No rescaldo dos primeiros encontros que pretendem restituir a paz à Ucrânia, há um deve e haver inquinado que os ucranianos - os da rua, não os que, como Volodymyr Zelen- sky, ocupam a ‘Bankova’, em Kiev - não entendem. É certo que a paz, ainda longínqua, parece por estes dias menos distante, mas até agora a narrativa pacificadora tem incidido naquilo que o agredido terá de ceder ao agressor. Os territórios ganhos no Donbass e mesmo aqueles que ainda não conquistou, como Kramatorsk. Da Crimeia, ocupada pelos russos desde 2014, nem uma palavra. Mas há mais exigências: renegar a adesão à NATO, tendo como contrapartida uma alternativa ao Artigo 5.º, numa solução de meio-termo que ainda ninguém conseguiu explicar bem como se aplicaria. Hipótese que Donald Trump já deixou claro que não implica tropas dos EUA em solo ucraniano, o que não é propriamente uma surpresa. O Presidente dos EUA também ajuda Putin quando acredita numa paz que não passe por um cessar-fogo. Assim, Putin poderá continuar a bombardear, como aconteceu ainda na terça-feira à noite com o disparo de dois mísseis balísticos sobre Odessa e um ataque que deixou Zaporizhzhia às escuras.

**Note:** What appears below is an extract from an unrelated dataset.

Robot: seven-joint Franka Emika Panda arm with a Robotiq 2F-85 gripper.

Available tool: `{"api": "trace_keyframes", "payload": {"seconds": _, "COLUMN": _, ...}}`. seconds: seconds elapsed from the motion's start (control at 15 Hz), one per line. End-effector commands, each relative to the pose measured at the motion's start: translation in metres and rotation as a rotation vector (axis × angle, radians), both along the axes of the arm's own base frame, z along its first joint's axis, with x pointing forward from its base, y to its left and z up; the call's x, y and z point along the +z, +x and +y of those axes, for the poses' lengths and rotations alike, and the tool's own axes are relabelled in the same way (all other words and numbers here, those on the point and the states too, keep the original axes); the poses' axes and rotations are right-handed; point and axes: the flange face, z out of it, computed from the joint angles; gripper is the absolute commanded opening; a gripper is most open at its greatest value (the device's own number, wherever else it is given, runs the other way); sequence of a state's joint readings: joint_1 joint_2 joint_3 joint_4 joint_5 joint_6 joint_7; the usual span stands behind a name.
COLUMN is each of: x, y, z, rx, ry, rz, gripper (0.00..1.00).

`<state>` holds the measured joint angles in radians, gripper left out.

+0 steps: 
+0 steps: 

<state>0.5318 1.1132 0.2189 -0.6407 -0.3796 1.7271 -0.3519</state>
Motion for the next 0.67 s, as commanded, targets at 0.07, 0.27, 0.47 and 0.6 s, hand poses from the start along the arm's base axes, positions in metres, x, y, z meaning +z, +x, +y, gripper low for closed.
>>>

É evidente que após mais de 11 anos de guerra, se a referência for a tomada da Crimeia, ou três anos e meio, se considerarmos a invasão de fevereiro de 2022, terá de existir uma visão pragmática da situação. Acontece que os ucranianos não poderão aceitar uma discussão de cedência territorial que assente apenas em percentagens como Putin, ajudado por Trump, parece estar empenhado. O que se discute quando se fala de território não se mede em hectares e muito menos na defesa das populações russófonas. Se assim fosse, Moscovo não teria reduzido a escombros cidades como Mariupol ou Bakhmut. A questão é a importância estratégica dessas conquistas e o que elas representam para a Rússia e o que a sua perda significará para a Ucrânia. Resta saber até onde as partes serão capazes de ceder e se Zelensky quer ficar para a história como o Presidente que aceitou mutilar uma parte da Ucrânia, cuja mudança de fronteiras, a propósito, exige uma maioria qualificada de dois terços no Parlamento. Que Zelensky não dispõe.